Вдруг я останавливаюсь. Длинный тягучий звук прорезает тишину. Этот, звук тосклив, как завывание голодного волка в лунную ночь, но мне он кажется не менее приятным, чем звуки хорошей скрипки.

Это воет одна из наших собак, заблудившаяся, как и я, в буреломе. Отряд должен быть недалеко.

Сибирская лайка теряется в тайге удивительно быстро: отойдя от хозяина на две сотни шагов, она уже начинает скулить.

Даю сигнал ружьем. Вой смолк, и снова в ушах звенят колокольчики тишины. Но вот далеко-далеко слышатся два коротких звука. Мертвая тайга возвращает наконец мне выстрелы…

– Потерять сразу троих – это уж слишком! – укоризненно качает головой Суслов. – Хорошо, что скоро выбрались.

– Мне указал дорогу белый человек, – говорю я. – Если, бы не он, вы, пожалуй, не скоро увидали бы меня.

– Вы шутите, конечно?

– Нисколько. Меня на самом деле погнал вперед белый человек, только он состоял из одного черепа. Если бы я засиделся на колоде, мне не удалось бы вас нагнать…


XV. Лагерь № 13.

Сливаясь с тусклым горизонтом, темной грядой надвигается хребет. Рабочий Сизых, участник метеоритной экспедиции, говорит, что это последний барьер, отделяющий нас от центра падения метеорита. За хребтом находится Великое Болото, на котором засел наш ученый Кулик.

Ветер прекратился. Сверху летят белые пушинки. Они падают все чащей чаще и в течение получаса покрывают белым саваном Страну Мертвого Леса.

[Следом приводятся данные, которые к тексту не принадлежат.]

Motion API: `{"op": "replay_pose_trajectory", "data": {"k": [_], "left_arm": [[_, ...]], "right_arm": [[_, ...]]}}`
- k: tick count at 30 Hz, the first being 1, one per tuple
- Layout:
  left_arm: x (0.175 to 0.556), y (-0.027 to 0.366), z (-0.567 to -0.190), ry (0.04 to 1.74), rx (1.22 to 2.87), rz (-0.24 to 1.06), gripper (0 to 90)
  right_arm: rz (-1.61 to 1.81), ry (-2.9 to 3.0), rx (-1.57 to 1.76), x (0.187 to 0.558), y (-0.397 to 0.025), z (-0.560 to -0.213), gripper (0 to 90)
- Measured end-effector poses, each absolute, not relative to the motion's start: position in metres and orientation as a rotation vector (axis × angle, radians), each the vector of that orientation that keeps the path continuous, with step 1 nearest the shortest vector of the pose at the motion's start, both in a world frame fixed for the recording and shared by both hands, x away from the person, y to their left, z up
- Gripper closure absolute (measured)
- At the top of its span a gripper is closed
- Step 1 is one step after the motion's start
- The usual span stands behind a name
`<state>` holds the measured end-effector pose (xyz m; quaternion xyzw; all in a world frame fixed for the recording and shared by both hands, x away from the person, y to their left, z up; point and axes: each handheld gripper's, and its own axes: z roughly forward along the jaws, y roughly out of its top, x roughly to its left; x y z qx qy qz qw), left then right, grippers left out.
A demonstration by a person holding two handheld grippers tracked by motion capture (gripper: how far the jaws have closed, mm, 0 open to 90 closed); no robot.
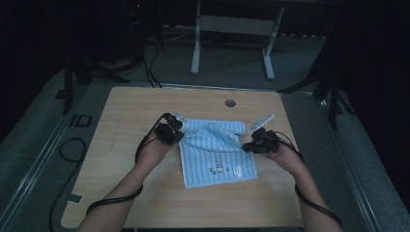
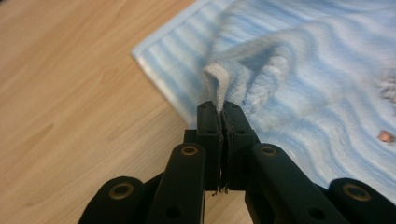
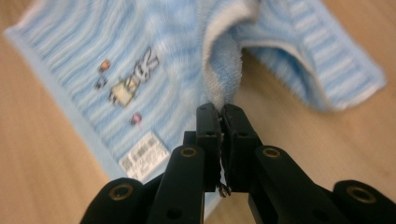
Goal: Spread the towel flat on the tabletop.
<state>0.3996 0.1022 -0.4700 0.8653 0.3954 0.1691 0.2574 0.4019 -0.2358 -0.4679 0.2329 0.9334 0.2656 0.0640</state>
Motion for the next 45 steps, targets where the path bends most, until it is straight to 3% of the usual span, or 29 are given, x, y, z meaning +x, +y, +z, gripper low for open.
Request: {"op": "replay_pose_trajectory", "data": {"k": [4,7,9,11,12,13,14,18,20,28,31,34,35,36,45], "left_arm": [[0.408,0.111,-0.488,1.149,2.335,0.489,86.7],[0.418,0.120,-0.502,1.204,2.333,0.389,85.2],[0.421,0.121,-0.509,1.223,2.362,0.356,80.1],[0.422,0.122,-0.514,1.240,2.371,0.324,68.9],[0.422,0.123,-0.515,1.240,2.368,0.315,64.5],[0.421,0.123,-0.515,1.245,2.366,0.297,64.5],[0.421,0.123,-0.515,1.249,2.364,0.297,58.9],[0.419,0.122,-0.513,1.218,2.364,0.287,56.5],[0.417,0.120,-0.512,1.175,2.364,0.274,56.7],[0.415,0.114,-0.513,1.136,2.350,0.252,62.5],[0.416,0.115,-0.512,1.139,2.336,0.237,65.6],[0.414,0.116,-0.512,1.129,2.327,0.237,74.7],[0.413,0.117,-0.512,1.121,2.330,0.244,79.9],[0.412,0.117,-0.511,1.114,2.335,0.249,83.7],[0.396,0.122,-0.489,1.052,2.304,0.321,85.6]], "right_arm": [[0.801,2.822,0.736,0.395,-0.244,-0.476,89.8],[0.787,2.848,0.758,0.390,-0.249,-0.486,89.8],[0.751,2.863,0.764,0.389,-0.250,-0.492,89.7],[0.754,2.861,0.774,0.391,-0.250,-0.494,89.3],[0.769,2.851,0.775,0.393,-0.246,-0.494,81.2],[0.769,2.851,0.775,0.393,-0.246,-0.494,81.2],[0.779,2.846,0.779,0.394,-0.244,-0.492,78.1],[0.798,2.846,0.751,0.400,-0.226,-0.484,63.3],[0.808,2.857,0.700,0.403,-0.208,-0.477,55.1],[0.807,2.886,0.690,0.417,-0.165,-0.478,42.7],[0.773,2.901,0.714,0.426,-0.154,-0.484,43.8],[0.756,2.898,0.721,0.430,-0.151,-0.487,62.9],[0.749,2.900,0.726,0.430,-0.151,-0.486,75.8],[0.737,2.894,0.715,0.429,-0.153,-0.485,82.8],[0.870,2.793,0.726,0.413,-0.196,-0.446,85.6]]}}
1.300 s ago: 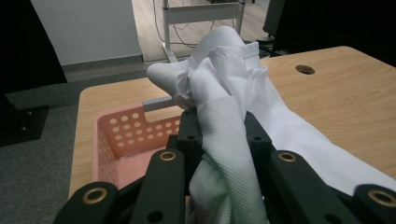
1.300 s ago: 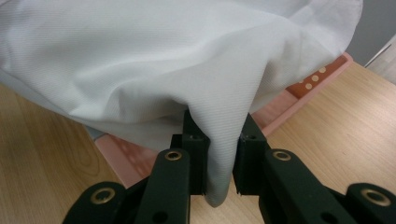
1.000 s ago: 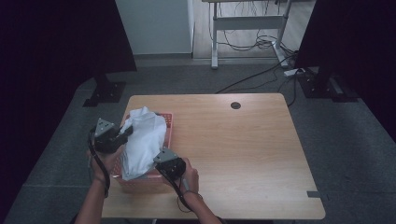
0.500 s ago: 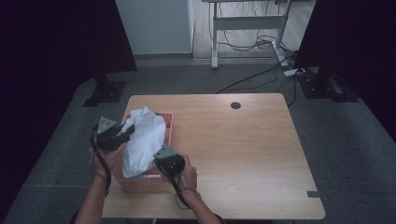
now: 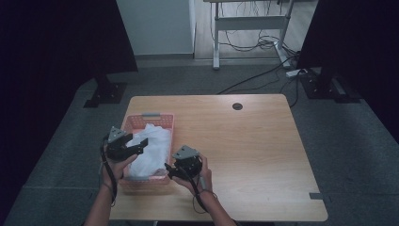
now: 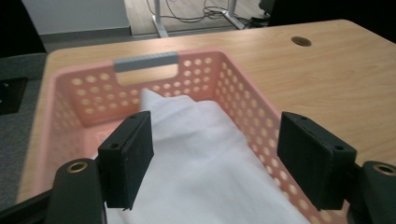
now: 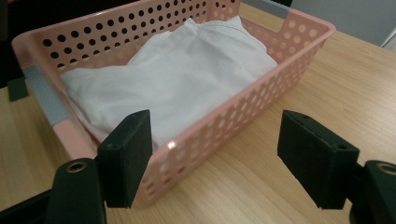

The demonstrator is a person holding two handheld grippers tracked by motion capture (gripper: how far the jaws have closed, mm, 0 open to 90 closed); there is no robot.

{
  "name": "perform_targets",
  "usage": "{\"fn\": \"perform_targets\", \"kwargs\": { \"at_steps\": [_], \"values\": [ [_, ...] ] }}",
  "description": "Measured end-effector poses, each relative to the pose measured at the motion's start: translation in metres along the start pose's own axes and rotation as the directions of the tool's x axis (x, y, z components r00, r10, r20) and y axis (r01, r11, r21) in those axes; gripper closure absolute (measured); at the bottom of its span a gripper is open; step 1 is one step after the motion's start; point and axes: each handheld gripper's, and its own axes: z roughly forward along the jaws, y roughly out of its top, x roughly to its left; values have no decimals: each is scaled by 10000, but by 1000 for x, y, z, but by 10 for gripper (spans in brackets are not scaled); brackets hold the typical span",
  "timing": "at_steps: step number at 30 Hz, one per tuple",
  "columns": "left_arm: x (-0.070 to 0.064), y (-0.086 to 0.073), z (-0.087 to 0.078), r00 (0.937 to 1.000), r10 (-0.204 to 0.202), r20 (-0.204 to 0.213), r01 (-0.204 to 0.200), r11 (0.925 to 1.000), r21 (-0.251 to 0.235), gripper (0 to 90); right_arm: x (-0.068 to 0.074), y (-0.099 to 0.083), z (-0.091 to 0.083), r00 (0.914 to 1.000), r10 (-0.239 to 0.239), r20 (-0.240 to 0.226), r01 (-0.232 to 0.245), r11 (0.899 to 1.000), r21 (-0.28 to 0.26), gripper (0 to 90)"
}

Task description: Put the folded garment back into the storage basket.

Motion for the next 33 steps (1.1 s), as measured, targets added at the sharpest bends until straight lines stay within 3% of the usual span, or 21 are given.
{"fn": "perform_targets", "kwargs": {
  "at_steps": [5, 8, 15, 23, 29, 33],
  "values": [
    [-18, -7, 1, 9988, 219, 431, -220, 9998, 20, 281, -10, -9, -18, 9997, -70, -227, 69, 10000, -73, 273],
    [-31, -11, 1, 9962, 555, 676, -557, 9984, 8, 287, -18, -15, -32, 9997, 11, -240, -16, 9997, -225, 272],
    [-63, -20, -2, 9883, 894, 1235, -881, 9960, -158, 281, -38, -37, -68, 9997, 99, -238, -108, 9991, -408, 280],
    [-103, -40, -4, 9757, 1307, 1756, -1280, 9914, -267, 280, -58, -70, -112, 10000, 32, -55, -34, 9994, -358, 295],
    [-129, -58, -8, 9653, 1395, 2207, -1353, 9902, -340, 279, -70, -99, -143, 9995, 115, 300, -108, 9996, -255, 297],
    [-144, -71, -9, 9569, 1723, 2337, -1712, 9849, -252, 275, -76, -118, -158, 9987, 167, 492, -165, 9999, -49, 297]
  ]
}}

Вот и зима.

Отряд взял направление удачно. В глубоком провале, по дну которого, извиваясь, бежит река, виден сруб зимовья. Это лагерь № 13. Плывя в 1927 году на плоту по Хушмо, Кулик сделал здесь тринадцатую остановку. Зимовье выстроено летом этого года.

Долго ищем удобный спуск и, наконец, в брод переправляемся через реку. Ее течение так быстро, что на ней почти нет льда. Не доходя сотню шагов до зимовья, видим на реке заездок для ловли мордами рыбы. В питании метеоритной экспедиции при трудности завоза сюда продуктов пойманная в Хушмо рыба играла видную роль, но сейчас не видно признаков того, что заездком пользовались в недавнее время. Морды торчат на кольях, а две лодки вытащены на берег.

Но где же тот, кто заблудился, и тот, кто пошел его искать? Где Митя и Сытин? Если с первым действительно стряслась беда, то второй должен бы быть здесь, а между тем нам никто не выходит навстречу. Приткнувшееся на берегу реки зимовье также не подает ни малейших признаков жизни.

Спешиваемся и открываем дверь. Пусто! Ничего, кроме очага из камней, скамейки и полока, – зимовье служило метеоритной экспедиции баней. Перед зимовьем на кольях устроено нечто в роде стола, – там сиротливо стоят жестяная кружка и такой же чайник. Не будь снега, может быть, и можно было бы приблизительно сказать, когда в последний раз тут были люди, но снег прикрывает все; на нем не видно никаких следов.

Остается осмотреть еще лабаз – основательнейшее сооружение на четырех столбах, которое в Москве при квартирном кризисе с успехом могло бы служить жильем. В лабазе, разумеется, мы не найдем наших потерявшихся товарищей, ко там, как говорит Сизых, должны храниться основные продукты Кулика. Лабаз находится в сотне шагов от зимовья.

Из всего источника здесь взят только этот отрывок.